CUDA_VISIBLE_DEVICES=0,1 python scripts/benchmark_hf.py --model-path ./Llama-2-70b-hf --format q4f16 --prompt "What is the meaning of life?" --max-new-tokens 256

vLLM

In this section, we use Llama2 GPTQ model as an example.

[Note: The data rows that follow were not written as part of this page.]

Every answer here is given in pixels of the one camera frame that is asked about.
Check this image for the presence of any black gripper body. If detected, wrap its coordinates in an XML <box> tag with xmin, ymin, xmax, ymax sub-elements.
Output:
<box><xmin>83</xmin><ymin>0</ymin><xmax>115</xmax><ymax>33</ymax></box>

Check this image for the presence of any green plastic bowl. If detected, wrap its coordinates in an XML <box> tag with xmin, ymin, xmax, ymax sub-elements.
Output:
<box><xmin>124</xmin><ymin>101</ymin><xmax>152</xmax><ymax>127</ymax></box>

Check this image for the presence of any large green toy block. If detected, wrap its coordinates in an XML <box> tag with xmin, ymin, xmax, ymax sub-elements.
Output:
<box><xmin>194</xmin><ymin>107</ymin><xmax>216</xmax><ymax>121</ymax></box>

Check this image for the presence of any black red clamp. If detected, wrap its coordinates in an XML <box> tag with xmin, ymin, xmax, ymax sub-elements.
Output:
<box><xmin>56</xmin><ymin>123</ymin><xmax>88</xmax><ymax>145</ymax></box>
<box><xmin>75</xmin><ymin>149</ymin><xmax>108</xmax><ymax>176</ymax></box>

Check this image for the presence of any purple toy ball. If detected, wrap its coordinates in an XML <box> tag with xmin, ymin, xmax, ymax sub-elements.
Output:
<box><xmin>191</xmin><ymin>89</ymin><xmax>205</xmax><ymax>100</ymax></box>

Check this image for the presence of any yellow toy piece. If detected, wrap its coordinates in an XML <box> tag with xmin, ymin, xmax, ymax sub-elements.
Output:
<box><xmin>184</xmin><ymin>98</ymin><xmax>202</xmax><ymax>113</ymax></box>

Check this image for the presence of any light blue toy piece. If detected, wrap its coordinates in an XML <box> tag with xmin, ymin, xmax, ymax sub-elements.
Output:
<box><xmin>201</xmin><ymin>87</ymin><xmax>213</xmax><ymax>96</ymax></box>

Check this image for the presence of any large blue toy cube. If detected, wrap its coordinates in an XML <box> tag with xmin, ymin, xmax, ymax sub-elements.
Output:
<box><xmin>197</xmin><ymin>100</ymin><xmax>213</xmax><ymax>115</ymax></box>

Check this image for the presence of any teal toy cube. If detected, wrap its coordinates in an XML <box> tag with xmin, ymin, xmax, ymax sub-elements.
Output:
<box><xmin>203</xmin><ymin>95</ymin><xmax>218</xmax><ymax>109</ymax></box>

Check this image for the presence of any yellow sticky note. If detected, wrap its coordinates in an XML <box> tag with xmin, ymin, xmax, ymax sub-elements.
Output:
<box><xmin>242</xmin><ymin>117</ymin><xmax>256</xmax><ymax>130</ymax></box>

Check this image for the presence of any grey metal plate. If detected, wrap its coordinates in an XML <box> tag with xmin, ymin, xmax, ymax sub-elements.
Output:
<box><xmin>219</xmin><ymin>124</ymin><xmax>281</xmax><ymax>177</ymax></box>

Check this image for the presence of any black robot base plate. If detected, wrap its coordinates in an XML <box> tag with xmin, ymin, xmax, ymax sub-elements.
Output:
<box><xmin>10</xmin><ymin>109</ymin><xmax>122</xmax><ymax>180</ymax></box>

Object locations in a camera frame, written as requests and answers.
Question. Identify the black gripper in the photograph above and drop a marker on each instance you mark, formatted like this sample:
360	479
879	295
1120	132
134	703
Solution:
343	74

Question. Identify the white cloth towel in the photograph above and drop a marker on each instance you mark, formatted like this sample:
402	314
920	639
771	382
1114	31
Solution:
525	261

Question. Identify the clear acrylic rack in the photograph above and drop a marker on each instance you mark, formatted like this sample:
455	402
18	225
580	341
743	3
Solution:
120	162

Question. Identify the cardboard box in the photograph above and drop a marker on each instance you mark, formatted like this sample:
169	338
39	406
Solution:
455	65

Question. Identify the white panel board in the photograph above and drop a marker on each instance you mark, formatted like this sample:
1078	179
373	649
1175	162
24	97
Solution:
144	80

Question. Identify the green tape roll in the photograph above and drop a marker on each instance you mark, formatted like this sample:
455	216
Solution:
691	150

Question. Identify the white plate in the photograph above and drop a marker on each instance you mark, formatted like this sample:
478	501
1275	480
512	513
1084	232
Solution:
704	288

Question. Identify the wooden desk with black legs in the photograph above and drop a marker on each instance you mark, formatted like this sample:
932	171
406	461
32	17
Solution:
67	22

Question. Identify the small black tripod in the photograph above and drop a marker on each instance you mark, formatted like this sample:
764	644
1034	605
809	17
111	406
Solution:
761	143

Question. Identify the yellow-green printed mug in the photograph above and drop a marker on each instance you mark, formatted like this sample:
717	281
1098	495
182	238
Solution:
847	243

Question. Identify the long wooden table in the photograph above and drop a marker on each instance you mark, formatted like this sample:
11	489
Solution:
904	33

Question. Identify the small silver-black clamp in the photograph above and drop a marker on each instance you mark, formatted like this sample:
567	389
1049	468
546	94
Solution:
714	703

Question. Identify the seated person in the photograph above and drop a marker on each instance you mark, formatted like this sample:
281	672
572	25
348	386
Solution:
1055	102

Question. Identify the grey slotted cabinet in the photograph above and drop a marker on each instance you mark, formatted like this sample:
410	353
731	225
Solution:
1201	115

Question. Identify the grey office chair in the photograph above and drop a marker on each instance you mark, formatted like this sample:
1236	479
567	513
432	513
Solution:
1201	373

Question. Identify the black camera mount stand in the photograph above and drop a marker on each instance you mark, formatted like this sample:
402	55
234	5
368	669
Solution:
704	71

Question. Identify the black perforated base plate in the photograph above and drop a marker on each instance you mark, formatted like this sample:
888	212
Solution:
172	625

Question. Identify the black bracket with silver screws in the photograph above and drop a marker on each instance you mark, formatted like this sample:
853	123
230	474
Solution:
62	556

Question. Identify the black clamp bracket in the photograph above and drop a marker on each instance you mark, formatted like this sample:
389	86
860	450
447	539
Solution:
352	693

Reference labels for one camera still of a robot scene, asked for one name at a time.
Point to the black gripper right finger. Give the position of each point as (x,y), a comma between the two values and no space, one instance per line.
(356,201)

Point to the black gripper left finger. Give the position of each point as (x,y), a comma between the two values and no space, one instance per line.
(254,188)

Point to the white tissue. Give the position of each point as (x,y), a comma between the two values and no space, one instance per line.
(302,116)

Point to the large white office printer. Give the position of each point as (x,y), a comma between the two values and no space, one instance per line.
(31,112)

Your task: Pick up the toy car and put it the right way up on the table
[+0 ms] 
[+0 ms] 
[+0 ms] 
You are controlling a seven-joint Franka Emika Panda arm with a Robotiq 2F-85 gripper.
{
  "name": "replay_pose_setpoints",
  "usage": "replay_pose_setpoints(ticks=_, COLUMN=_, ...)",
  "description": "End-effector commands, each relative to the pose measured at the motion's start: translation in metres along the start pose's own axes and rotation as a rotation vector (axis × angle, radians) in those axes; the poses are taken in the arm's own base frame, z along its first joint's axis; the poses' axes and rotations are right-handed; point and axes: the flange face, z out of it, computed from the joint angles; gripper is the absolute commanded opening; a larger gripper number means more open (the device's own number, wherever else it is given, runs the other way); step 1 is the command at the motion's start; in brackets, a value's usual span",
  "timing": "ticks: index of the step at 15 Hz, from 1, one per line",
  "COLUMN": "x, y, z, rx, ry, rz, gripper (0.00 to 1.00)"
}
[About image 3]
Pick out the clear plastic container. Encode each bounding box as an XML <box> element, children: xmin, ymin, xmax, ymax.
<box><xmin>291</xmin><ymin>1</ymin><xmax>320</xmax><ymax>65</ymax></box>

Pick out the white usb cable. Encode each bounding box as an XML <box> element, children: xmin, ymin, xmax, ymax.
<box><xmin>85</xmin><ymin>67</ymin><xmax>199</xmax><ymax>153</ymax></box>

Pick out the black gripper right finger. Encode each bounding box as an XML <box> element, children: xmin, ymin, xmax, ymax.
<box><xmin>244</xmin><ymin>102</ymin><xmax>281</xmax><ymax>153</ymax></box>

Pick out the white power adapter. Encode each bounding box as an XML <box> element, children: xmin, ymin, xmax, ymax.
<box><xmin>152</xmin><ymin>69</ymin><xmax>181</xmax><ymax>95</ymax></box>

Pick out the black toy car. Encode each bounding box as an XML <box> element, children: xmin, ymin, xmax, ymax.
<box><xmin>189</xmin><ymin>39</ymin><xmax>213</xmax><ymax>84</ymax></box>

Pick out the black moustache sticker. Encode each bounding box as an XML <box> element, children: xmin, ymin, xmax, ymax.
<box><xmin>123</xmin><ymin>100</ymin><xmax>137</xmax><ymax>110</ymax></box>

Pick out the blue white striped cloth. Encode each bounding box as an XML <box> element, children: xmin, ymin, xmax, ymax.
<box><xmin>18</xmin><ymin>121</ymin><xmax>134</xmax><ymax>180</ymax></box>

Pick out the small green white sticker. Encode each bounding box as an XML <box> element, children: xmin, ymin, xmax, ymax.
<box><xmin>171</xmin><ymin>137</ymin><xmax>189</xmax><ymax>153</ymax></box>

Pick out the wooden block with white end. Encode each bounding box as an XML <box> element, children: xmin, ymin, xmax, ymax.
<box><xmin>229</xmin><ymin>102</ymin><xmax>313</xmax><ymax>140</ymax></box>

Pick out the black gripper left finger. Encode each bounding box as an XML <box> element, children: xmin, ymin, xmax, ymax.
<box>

Step 1. Build Docker image and download pre-quantized weights from HuggingFace, then log into the docker image and activate Python environment:

git lfs install
git clone https://huggingface.co/TheBloke/Llama-2-7B-fp16
# You can also git clone awq models, e.g.
# git clone https://huggingface.co/TheBloke/Llama-2-70B-AWQ
docker build --no-cache -t llm-perf-vllm:v0.1    \
    -f ./docker/Dockerfile.cu118.vllm .
./docker/bash.sh llm-perf-vllm:v0.1
conda activate python311

Step 2. Modify script and run benchmarking

To skip limitation of max number of batched tokens, we can use the following script to skip argument verification, and make the benchmark results more readable:

sed -i '287s/self._verify_args()/# self._verify_args()/' /vllm/vllm/config.py
sed -i '63i\    print(f"Speed: {args.output_len / np.mean(latencies):.2f} tok/s")' /vllm/benchmarks/benchmark_latency.py
sed -i '64i\    print(f"Speed: {np.mean(latencies)/ args.output_len:.5f} s/tok")' /vllm/benchmarks/benchmark_latency.py

To benchmark fp16 performance:

MODEL_PATH=/workspace/Llama-2-7B-fp16/
OUTPUT_LEN=256
GPU_NUM=1
cd /vllm && python benchmarks/benchmark_latency.py \
--model $MODEL_PATH \
--output-len $OUTPUT_LEN \
--tensor-parallel-size $GPU_NUM \
--batch-size 1 \
--input-len 7 # for prompt "What is the meaning of life?"

And for 4-bit AWQ model:

MODEL_PATH=/workspace/Llama-2-7B-AWQ/
OUTPUT_LEN=256
GPU_NUM=1
cd /vllm && python benchmarks/benchmark_latency.py \
--model $MODEL_PATH \
--output-len $OUTPUT_LEN \
--tensor-parallel-size $GPU_NUM \
--batch-size 1 \
--quantization awq \
--input-len 7 # for prompt "What is the meaning of life?"

Setup Details

We are using the following commits:

MLC LLM commit, TVM commit on 10/04/2023;
ExllamaV2 commit on 10/05/2023;
Llama.cpp commit on 10/02/2023;
vLLM commit on 10/06/2023;
HuggingFace transformers 4.33.3 on 10/06/2023.